Back in Spain, Cato invited MAD - the voice on Superstylin', their live MC, present and correct on every Groove Armada album to date - to jam over some records. He came up with the phrase 'soundboy rock'; Cato figured it sounded like 'a classic reggae chorus'. So out came Cato's bass (for 'a proper reggae rumbling bassline'), and in came Hard-Fi's Richard Archer on melodica. Cue the title track, packing a laidback reggae wallop in the middle of the album.

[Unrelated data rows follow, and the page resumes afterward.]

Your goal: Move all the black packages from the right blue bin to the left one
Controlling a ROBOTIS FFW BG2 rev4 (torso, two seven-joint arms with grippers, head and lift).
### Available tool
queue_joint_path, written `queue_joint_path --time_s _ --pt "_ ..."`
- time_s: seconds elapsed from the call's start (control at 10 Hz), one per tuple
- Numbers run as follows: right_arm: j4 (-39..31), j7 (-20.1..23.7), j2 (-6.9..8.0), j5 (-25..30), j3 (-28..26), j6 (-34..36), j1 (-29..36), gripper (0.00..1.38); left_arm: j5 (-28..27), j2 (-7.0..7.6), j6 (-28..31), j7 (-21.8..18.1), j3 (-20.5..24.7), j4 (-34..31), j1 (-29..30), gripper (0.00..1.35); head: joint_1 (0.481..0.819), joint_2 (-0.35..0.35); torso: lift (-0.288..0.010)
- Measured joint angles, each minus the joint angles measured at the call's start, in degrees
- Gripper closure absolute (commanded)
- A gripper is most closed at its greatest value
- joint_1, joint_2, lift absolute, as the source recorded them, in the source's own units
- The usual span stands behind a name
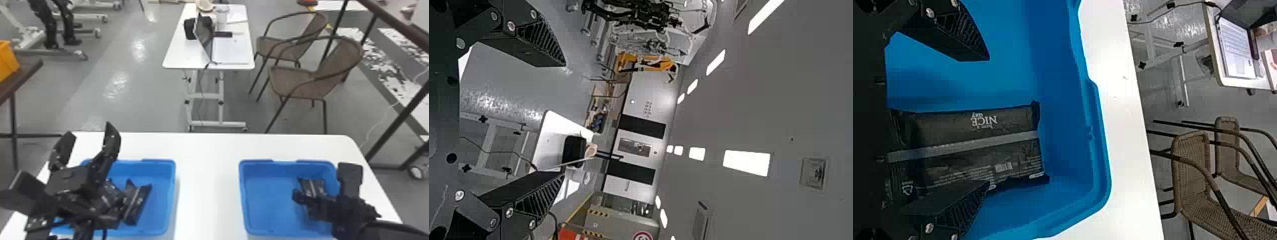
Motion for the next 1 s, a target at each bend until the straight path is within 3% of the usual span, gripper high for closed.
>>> queue_joint_path --time_s 0.4,1.0 --pt "-2.4 -1.9 1.86 -0.8 -1.4 1.0 3.5 0.14 0.0 0.0 -0.1 0.0 0.0 0.0 0.1 0.26 0.695 0.001 -0.042" --pt "-2.8 -4.0 1.87 0.3 -2.5 -0.4 3.4 0.14 0.0 0.15 -0.2 0.0 -0.1 0.3 0.1 0.26 0.695 -0.029 -0.042"
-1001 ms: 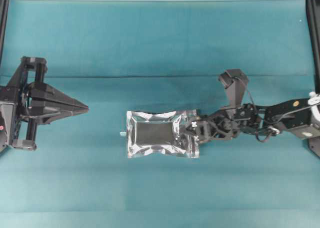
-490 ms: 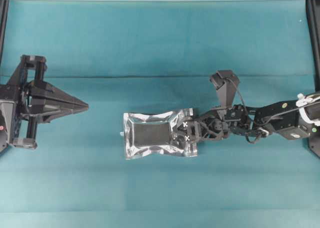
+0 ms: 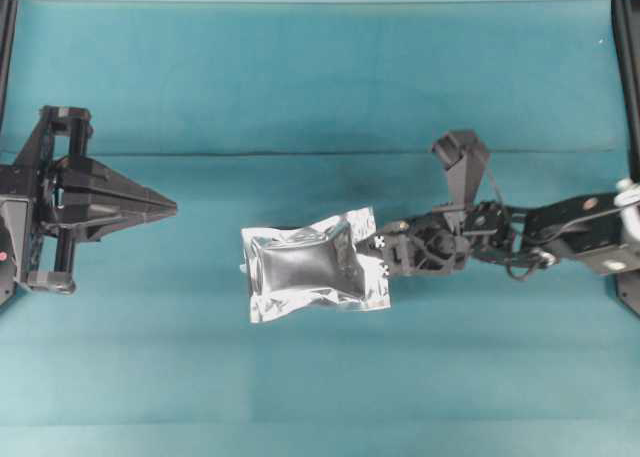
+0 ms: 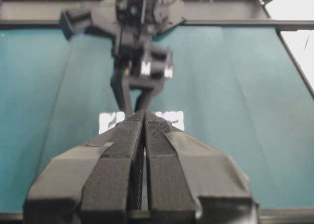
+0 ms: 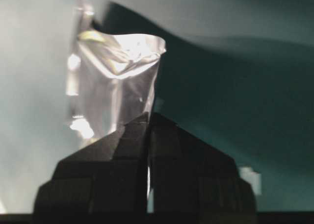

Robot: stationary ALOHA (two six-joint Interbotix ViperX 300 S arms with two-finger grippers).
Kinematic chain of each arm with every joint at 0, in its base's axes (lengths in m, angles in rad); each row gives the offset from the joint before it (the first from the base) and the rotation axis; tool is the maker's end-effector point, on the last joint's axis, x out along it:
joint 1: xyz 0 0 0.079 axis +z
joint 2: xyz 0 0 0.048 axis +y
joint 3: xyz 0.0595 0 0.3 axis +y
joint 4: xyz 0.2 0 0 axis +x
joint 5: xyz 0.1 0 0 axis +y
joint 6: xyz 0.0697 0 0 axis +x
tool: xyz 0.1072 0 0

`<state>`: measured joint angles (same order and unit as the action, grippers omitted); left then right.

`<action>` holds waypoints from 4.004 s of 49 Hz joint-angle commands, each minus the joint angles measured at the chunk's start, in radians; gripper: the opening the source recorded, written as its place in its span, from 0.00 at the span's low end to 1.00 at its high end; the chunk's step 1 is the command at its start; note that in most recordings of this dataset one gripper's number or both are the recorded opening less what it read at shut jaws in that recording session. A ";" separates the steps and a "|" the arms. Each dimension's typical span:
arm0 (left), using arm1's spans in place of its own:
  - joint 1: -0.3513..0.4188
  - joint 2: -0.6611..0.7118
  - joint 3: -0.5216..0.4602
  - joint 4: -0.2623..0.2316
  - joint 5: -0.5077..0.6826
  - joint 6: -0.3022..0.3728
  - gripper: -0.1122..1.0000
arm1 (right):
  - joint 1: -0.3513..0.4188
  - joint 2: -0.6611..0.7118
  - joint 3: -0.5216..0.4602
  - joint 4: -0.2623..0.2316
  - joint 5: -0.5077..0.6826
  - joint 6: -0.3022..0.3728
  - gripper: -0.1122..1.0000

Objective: Hand over the silver zip bag and make it stand upright.

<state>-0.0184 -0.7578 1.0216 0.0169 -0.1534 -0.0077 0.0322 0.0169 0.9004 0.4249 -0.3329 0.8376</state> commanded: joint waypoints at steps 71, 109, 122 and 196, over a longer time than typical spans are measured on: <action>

And onwards and upwards rolled the Soundboy buzz… Tony Allen, formerly of Fela Kuti's band and currently featuring in The Good, The Bad And The Queen with Damon Albarn, agreed to chip in. As did Candi Staton - the legendary vocalist had appeared at the Lovebox Weekender. Her gutsy vocal and Allen's bewitching drumming, as well as rolling piano chords and stabs of strings, combine to dazzling effect on the Philly-esque soul classicism of Paris. Candi pops up again on the dancefloor dynamite of Love Sweet Sound.
After many months and miles and emailed mega-files, Findlay joined Cato in Barcelona for six intense weeks of 20-hour days at the end of 2006. Over countless fags, Heinekens and pizzas they wrestled their many-limbed album into shape. And more collaborators kept joining the eclectic party: Simon Lord from Simian Mobile Disco added vocals to The Things That We Could Share, and Alan Donohoe from The Rakes did the same to the wonderful See What You Get . Welsh-dwelling American Jeb Loy Nichols supplies croony folk-vibes to What's Your Version?, while Findlay's Sugardaddy collaborator Tim Hutton supplies the chorus. Buzzed-about newcomer Jack McManus - now with his own record deal - brings spacey vocal ambience to the bleepy textures of From The Rooftops (imagine Erik Satie soundtracking 2001: A Space Odyssey).